By Bruce Potts
Wednesday, 15 August 2012
Gun reviews: Weatherby Vanguard Series 2 Sub-MOA rifle: With accuracy guaranteed, Bruce Potts is impressed by the well-priced new Weatherby.
Weatherby Vanguard Series 2.
The Vanguard range has always presented good value and a guaranteed accuracy of 1.5in at 100 yards.
Now, however, Weatherby has decreased the price.

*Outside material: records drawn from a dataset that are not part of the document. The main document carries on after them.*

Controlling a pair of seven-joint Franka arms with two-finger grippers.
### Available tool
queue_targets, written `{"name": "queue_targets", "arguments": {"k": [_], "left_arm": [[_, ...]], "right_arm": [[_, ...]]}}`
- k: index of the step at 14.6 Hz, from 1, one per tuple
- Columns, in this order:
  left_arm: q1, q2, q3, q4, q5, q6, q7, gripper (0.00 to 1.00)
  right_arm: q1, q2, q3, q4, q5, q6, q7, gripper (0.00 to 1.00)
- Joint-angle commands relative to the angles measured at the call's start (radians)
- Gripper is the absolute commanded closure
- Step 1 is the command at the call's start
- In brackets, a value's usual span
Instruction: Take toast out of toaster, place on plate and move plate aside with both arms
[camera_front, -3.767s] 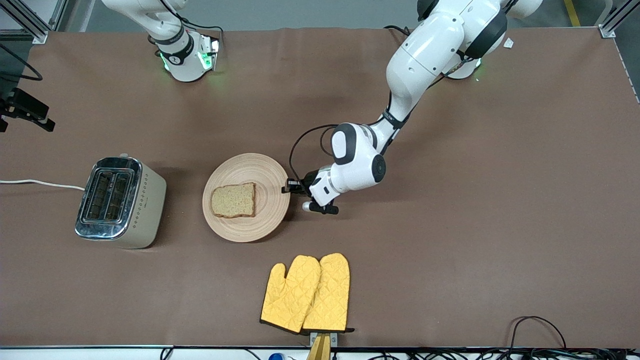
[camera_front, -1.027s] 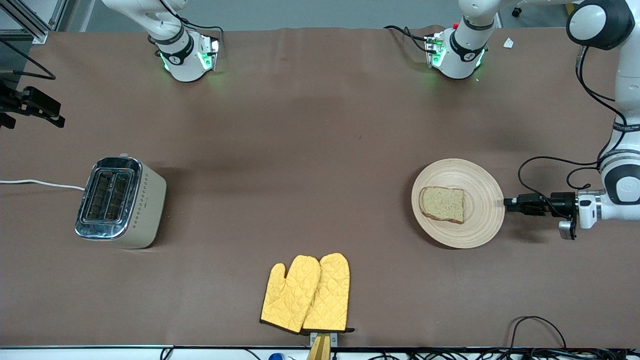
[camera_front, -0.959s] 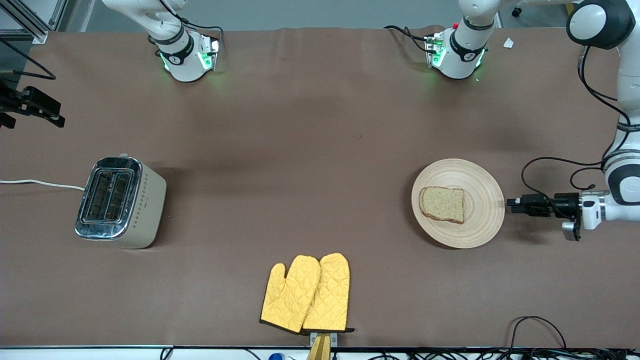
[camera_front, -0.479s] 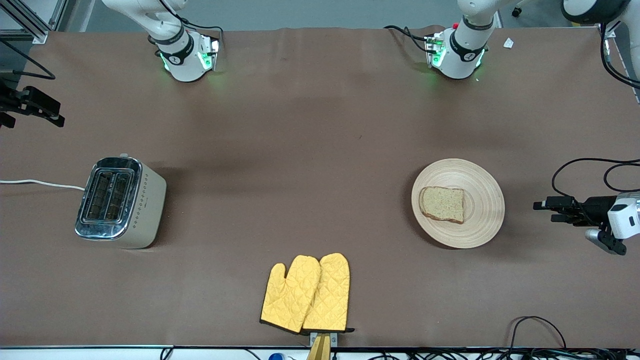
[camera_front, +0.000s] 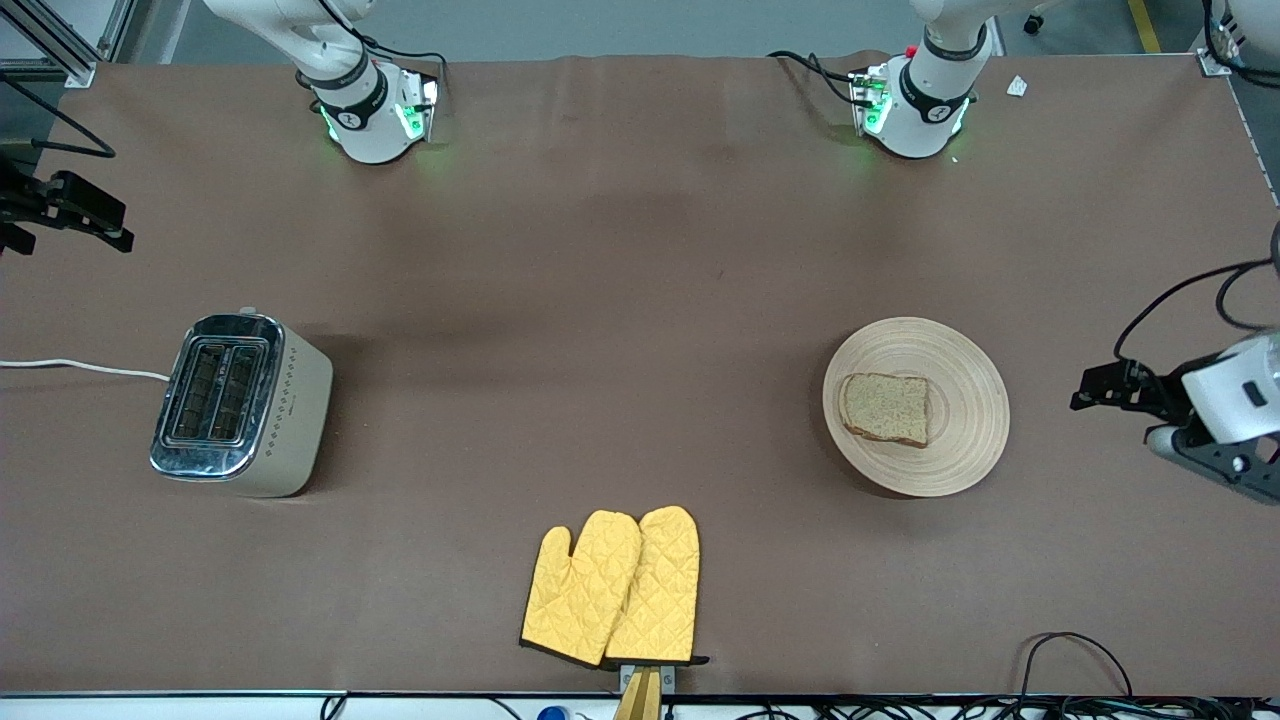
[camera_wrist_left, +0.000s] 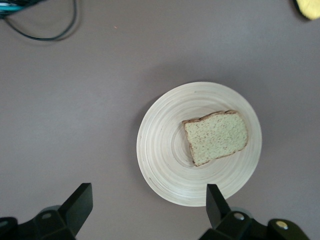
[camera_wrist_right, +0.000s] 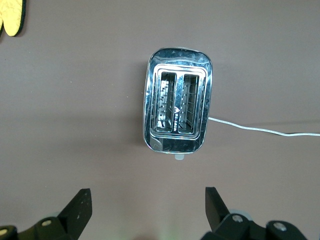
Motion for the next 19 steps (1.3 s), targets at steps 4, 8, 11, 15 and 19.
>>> {"name": "queue_targets", "arguments": {"k": [4, 8, 11, 15, 19], "left_arm": [[-0.033, -0.193, -0.006, -0.034, 0.024, -0.108, -0.228, 0.00], [-0.029, -0.237, -0.009, -0.057, 0.016, -0.124, -0.343, 0.00], [-0.033, -0.246, -0.012, -0.057, 0.025, -0.136, -0.340, 0.00], [-0.017, -0.251, -0.011, -0.061, 0.027, -0.144, -0.329, 0.00], [-0.025, -0.326, 0.001, -0.139, 0.019, -0.132, -0.318, 0.00]], "right_arm": [[0.004, 0.000, 0.005, 0.010, -0.014, -0.009, 0.017, 0.00], [0.004, 0.000, 0.006, 0.010, -0.014, -0.012, 0.017, 0.00], [0.009, 0.000, 0.006, 0.010, -0.014, -0.014, 0.017, 0.00], [0.009, 0.000, 0.005, 0.010, -0.014, -0.012, 0.016, 0.00], [0.012, 0.000, 0.006, 0.009, -0.014, -0.014, 0.016, 0.00]]}}
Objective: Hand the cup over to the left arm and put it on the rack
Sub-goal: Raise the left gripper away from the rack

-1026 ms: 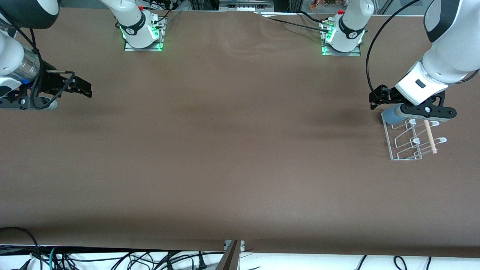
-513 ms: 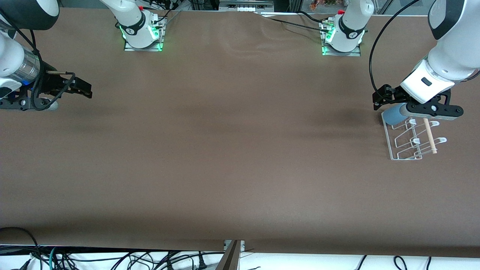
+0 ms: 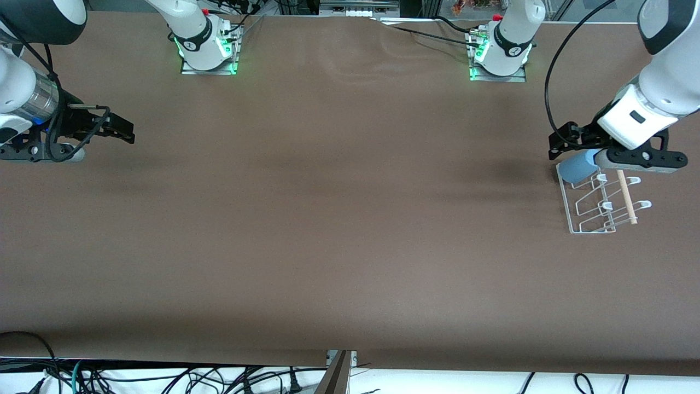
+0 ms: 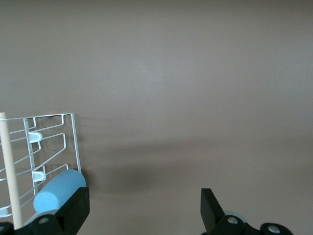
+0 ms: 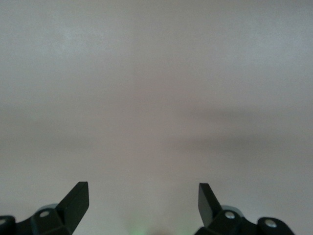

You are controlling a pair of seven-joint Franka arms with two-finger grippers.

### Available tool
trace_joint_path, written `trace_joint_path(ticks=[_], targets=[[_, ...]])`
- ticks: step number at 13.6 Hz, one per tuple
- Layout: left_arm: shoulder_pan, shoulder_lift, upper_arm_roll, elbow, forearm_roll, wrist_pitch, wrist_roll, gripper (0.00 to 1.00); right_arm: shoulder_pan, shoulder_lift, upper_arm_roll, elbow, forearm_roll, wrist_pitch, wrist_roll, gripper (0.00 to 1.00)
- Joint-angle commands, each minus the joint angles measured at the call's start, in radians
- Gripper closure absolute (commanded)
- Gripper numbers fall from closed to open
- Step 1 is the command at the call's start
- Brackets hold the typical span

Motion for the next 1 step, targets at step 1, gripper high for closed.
trace_joint_path(ticks=[1], targets=[[-0.004,-0.034,0.009,-0.021,-0.014,0.011,-0.006,0.0,0.002,0.01,-0.001,0.025,0.0,-0.011,-0.009,0.01]])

At the same time, it has decreased the group size to smaller than 1in, offering the stalker a good value rifle.
Weatherby sources its actions and barrels for the Vanguard range from Howa, in Japan, but the company injects its own sense of US flair in the design of the rifle stock.
This is a premium-grade barrelled action mated to a solid synthetic stock, and Weatherby claims it will shoot three shots in less than 1in at 100 yards.
You can opt for the traditional walnut stock as an upgrade, but this Sub-MOA synthetic moulding is all about the “go anywhere, do anything” ethos and comes at a very reasonable price.
The Sub-MOA (which stands for Minute of Angle, i.e. 1in at 100 yards) was tested in .30-06 with a stainless steel barrelled action.
One of my favourite features is the sturdy and well-designed stock, which is great to handle and enhances this highly practical stalking rifle.
ACTION AND TRIGGER
The Vanguard’s Howa action is a conventional twin locking lug bolt with a 90-degree lift, which has been used by Smith and Wesson, Mossberg, Howa and Weatherby to furnish their rifles with a strong bolt action.
Similar to the Remington action’s “three rings of steel”, the action has a solid lock up and the head of the cartridge is enveloped in the recessed bolt face, barrel and then receiver ring.
The stainless finish is muted to avoid unwanted reflections and the receiver top is drilled and tapped for scope bases.
I fitted a set of Warne Weaver universal fittings.
The bolt is long, as is its travel, but the twin locking lugs slide effortlessly in their action raceways and, when locked, the bearing surface gives uniform pressure.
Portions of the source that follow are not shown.